ド糞は親からその遺伝子を受け継ぐんだなぁ、あ? バカには何を言っても変わらねー」
綺麗な顔して、ロンダン家の護衛よりタチが悪そうだった。
「その辺でやめないと、一生息子には会えない所に行ってもら」
領主がその言葉を言い切らないうちに、奥の扉が跳ね飛んで、その風圧で俺らは目を塞ぐしかなかった。
------------------------------------------------------------
こちらにいるのが人形で、向こうにいるのが両親だと分かった時、車椅子を押されてベオクが入って来た。
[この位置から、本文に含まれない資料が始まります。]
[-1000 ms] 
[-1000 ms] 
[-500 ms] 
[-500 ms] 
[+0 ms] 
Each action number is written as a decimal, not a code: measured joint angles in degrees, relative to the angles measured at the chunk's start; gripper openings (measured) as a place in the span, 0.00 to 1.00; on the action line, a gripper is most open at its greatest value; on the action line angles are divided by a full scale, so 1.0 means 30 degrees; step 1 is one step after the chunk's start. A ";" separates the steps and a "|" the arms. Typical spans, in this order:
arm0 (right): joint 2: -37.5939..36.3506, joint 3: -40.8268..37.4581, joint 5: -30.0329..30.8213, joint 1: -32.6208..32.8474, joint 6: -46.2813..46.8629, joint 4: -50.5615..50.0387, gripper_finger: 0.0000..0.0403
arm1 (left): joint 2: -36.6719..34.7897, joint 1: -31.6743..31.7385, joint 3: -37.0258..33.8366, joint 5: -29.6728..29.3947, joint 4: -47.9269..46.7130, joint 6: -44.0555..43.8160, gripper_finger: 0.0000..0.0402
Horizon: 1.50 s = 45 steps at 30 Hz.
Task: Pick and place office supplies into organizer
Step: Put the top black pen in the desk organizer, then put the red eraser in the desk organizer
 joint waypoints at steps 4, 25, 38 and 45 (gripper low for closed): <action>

今すぐにでも両親を助けに行きたいのに、ギルバルディが止めた。
「すまんが、もう少し奴らの言質が欲しい。
ベオクに関しては、軍法会議で処罰出来るだけの証拠を固めたいんだ。
堪えてくれ」
「室長、酷やで。
あれだけでも軍部とは関係無しに持ってけるで」
「いや、弱い。
親が子の為に暴走したとされれば、軍法会議では裁けない。
あくまで、親だけが処罰の対象になるだけだ」
我慢してアイツらの会話や、痛む肩に顔を歪める父親をみながら、血が出るほど唇を噛んだ。
「おばさん、今でもシアンを愛してるよ?
だけど女とは全然違う抱き心地だから、選べないだけだよ。
この体が治ったらシアンもちゃんと便器がわりにしてやるから、安心して~。
まあ、治ったら上官だった奴らを闇討ちが先か。
うまく嵌めて、危機を救った部下を演じ続けてたのに、バレちゃうし。
まあ、今回の負傷で名誉も守られたから、後は治癒をしてもらうだけだ」
お母さんが言うように、ド糞だ。